Blue Flight

Some of the statistics provided by Josh Mitchell in this Wall Street Journal article were pretty interesting.

To track each state’s progress toward normal since the pandemic began, Moody’s Analytics developed an index of 13 metrics, including the value of goods and services produced, employment, retail sales and new-home listings. Eleven of the 15 states with the highest readings through mid-June were red. Eight of the bottom 10 were blue.

Behind those differences is mass migration. Forty-six million people moved to a different ZIP Code in the year through February 2022, the most in any 12-month period in records going back to 2010, according to a Moody’s analysis of Equifax Inc. consumer-credit reports. The states that gained the most, led by Florida, Texas and North Carolina, are almost all red, as defined by the Cook Political Report based on how states voted in the past two presidential elections. The states that lost the most residents are almost all blue, led by California, New York and Illinois.

Analysts who have studied the migration attributed much of it to the pandemic’s severing of the link between geography and the workplace. Remote work allowed many workers to move to red states, not because of political preferences, but for financial and lifestyle reasons—cheaper housing, better weather, less traffic and lower taxes, the analysts said.

Shorter: people are voting with their feet. Clearly, there are multiple reasons behind the moves not the least being because they can. “Work from home” has reduced the value of big cities with big office buildings and for some workers WFH is here to stay. Other factors include taxes and housing affordability. There was a story back in 2020 of an uninhabitable shack in San Francisco that sold for $2 million. You can still buy a darned nice house in Austin, Orlando, or Asheville for a lot less than that. Translation: nice homes are within the reach of people earning incomes a lot closer to the median.

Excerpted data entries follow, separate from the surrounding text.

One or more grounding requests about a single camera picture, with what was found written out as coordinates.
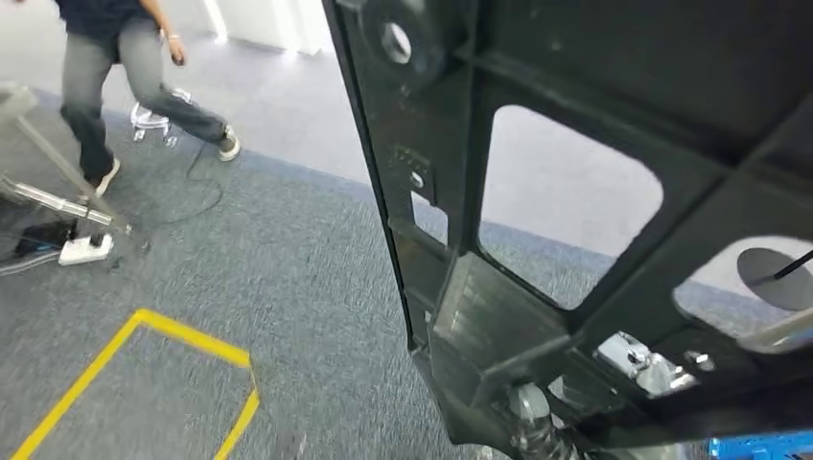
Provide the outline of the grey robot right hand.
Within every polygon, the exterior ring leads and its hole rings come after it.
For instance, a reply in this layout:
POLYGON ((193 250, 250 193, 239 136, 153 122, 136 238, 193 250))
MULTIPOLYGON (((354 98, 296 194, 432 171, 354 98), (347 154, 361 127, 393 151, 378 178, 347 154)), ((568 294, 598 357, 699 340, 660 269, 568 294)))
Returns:
MULTIPOLYGON (((618 332, 605 340, 596 356, 620 371, 650 396, 685 389, 696 379, 682 367, 650 350, 631 335, 618 332)), ((587 451, 575 445, 565 426, 552 415, 549 397, 529 382, 511 388, 511 445, 522 459, 689 459, 691 447, 667 444, 644 448, 587 451)))

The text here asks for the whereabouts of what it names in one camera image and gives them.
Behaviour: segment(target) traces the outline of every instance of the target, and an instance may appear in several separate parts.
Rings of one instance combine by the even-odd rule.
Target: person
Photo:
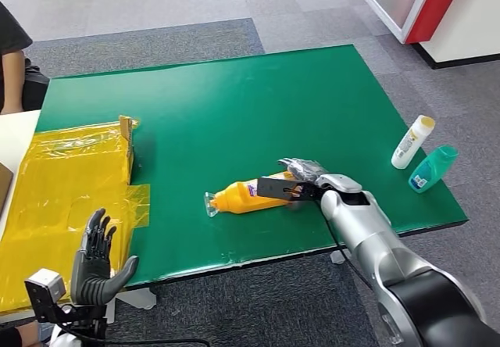
[[[26,58],[33,43],[8,9],[0,2],[0,114],[42,107],[49,79]]]
[[[40,347],[52,334],[54,325],[36,321],[0,330],[0,345],[8,347]]]

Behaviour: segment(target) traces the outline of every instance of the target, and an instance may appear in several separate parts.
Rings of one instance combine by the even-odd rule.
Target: green plastic bottle
[[[418,193],[427,191],[441,179],[457,156],[458,150],[452,146],[443,145],[436,148],[417,166],[410,177],[408,184]]]

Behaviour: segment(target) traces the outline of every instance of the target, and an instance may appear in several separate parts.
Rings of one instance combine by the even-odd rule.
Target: yellow tape
[[[83,228],[101,207],[118,227],[112,273],[124,263],[132,229],[147,226],[149,216],[149,186],[128,185],[131,127],[130,118],[121,117],[35,134],[20,164],[0,241],[0,312],[29,306],[24,280],[42,267],[60,273],[69,289]]]

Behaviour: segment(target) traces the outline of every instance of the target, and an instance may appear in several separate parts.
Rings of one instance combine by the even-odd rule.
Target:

And I don’t think it’s realistic to dismiss the role of law and order any longer. That’s the prime mandate for government. Not providing education or healthcare or public transport. Maintaining public order. And I think that the political leaders in the three states that have lost the largest number of residents—New York, California, and Illinois—have lost sight of that. It’s not that those other things are not worthwhile; it’s that law and order are fundamental. That was the message Ken Griffin sent to Chicago when he and Citadel pulled up stakes and moved to Florida.

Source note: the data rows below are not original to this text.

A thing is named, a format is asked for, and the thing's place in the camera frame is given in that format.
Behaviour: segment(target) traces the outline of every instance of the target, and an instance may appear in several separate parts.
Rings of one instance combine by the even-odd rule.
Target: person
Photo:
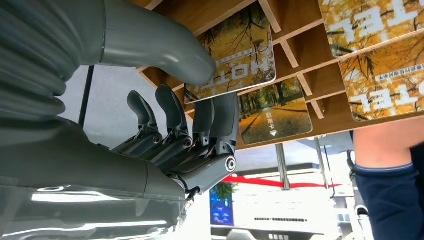
[[[375,240],[424,240],[424,118],[353,132],[355,178]]]

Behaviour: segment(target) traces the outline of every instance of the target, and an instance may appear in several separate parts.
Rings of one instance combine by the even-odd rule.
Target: display screen
[[[210,224],[234,226],[233,194],[225,199],[217,197],[215,188],[210,190]]]

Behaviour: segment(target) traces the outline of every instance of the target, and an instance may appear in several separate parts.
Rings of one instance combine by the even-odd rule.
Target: robotic hand
[[[166,113],[168,136],[162,140],[149,104],[131,91],[127,102],[138,117],[139,132],[113,152],[152,162],[179,182],[191,199],[234,172],[240,117],[236,93],[195,103],[194,139],[189,136],[183,108],[173,91],[161,85],[156,99]]]
[[[234,170],[235,94],[196,104],[191,140],[169,88],[156,95],[166,139],[132,92],[139,132],[113,151],[58,117],[65,105],[55,96],[80,65],[155,66],[208,82],[215,62],[185,27],[121,0],[2,0],[0,21],[0,239],[162,235],[183,222],[194,194]]]

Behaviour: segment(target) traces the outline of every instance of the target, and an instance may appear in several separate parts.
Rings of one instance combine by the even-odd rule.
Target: card with trees
[[[297,78],[239,96],[239,131],[245,145],[312,131],[311,118]]]
[[[356,121],[424,111],[424,33],[340,62]]]
[[[319,0],[319,4],[335,57],[424,27],[424,0]]]
[[[201,86],[184,86],[185,103],[232,93],[276,79],[270,22],[254,3],[205,32],[200,43],[216,61],[216,73]]]

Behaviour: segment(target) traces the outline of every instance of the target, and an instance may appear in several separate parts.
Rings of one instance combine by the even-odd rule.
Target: wooden shelf
[[[324,23],[317,0],[276,0],[280,32],[272,35],[274,44],[293,38]]]
[[[307,103],[346,93],[338,63],[307,72],[304,77],[312,91],[305,96]]]
[[[288,45],[296,53],[297,62],[304,70],[334,59],[323,24],[293,37]]]
[[[184,83],[175,77],[168,75],[162,69],[157,67],[148,67],[139,72],[155,87],[165,84],[168,85],[174,92],[184,88]]]
[[[154,12],[186,26],[199,36],[253,2],[255,0],[164,0]]]
[[[155,9],[162,1],[163,0],[127,0],[127,2],[148,9],[150,11]]]
[[[141,7],[158,4],[154,12],[167,16],[186,26],[198,37],[233,14],[256,2],[255,0],[128,0]],[[338,133],[356,128],[406,118],[424,113],[406,114],[380,120],[357,122],[353,119],[346,95],[339,62],[372,51],[383,45],[413,36],[407,34],[366,50],[335,58],[330,51],[324,20],[318,0],[257,0],[272,27],[276,80],[270,84],[238,92],[247,94],[261,88],[297,77],[305,92],[305,100],[313,130],[310,133],[274,141],[244,145],[239,134],[237,150],[272,145],[281,142]],[[189,120],[195,116],[193,104],[184,104],[184,84],[155,68],[139,68],[140,74],[154,86],[167,84],[178,96]]]

I don’t know what the political implications of this internal mass migration will be. It may be that Blue States will become bluer while Red States while become purpler. Indeed, that’s a pretty good bet. But it could be that when the dust has settled the Blue States are still blue and have learned nothing from the the flight of their citizens while Red States stay red.

4 comments… add one
  • Jan Link

    Living in the coastal part of a denim blue state, CA, most people seem wholly committed to socially progressive politics, no matter how run down or unsafe their neighborhoods become. With weather that is seasonally moderate, governed by a very immoderate democrat majority, we have homeless encampments everywhere where addiction, crime, uncontrolled fires and trash thrives, increasing subsidies for illegals and the poor, and rich enclaves of people who support all of the above, but remain aloof and immune to the fall-out their voting patterns feed. When these social progressives move to red states, although they may enjoy the tax breaks and less contentious, tenuous lifestyles, their ingrained ideology and voting tends to remain intact, and ends up only replicating the negative circumstances they left behind.

  • bob sykes Link

    I’m retired, so I don’t need to consider job availability. That said, even if you are moving to a Red state, you need to move to a rural community. All cities are deep Blue, even Columbus, Ohio. You can always commute an hour or more. Just make sure you are beyond the urban gangs and governors.

    And nowadays you need a gun and a stash of food, ammo, drugs/first aid stuff, and most importantly very good neighbors you can count on when the SHTF.

  • steve Link

    And he moved to Miami. Chicago at 16th in violent crime but Miami 35th. For property crime Miami 32nd and Chicago 54th. Lots of better choices if crime was a concern.

    https://en.wikipedia.org/wiki/List_of_United_States_cities_by_crime_rate

    Steve

  • Drew Link

    “Lots of better choices if crime was a concern.”

    LOL Yeah, and Meridian Hills has the same crime rate as 38th and Winthrop in Indianapolis. Or Sauganash vs Lawndale in Chicago.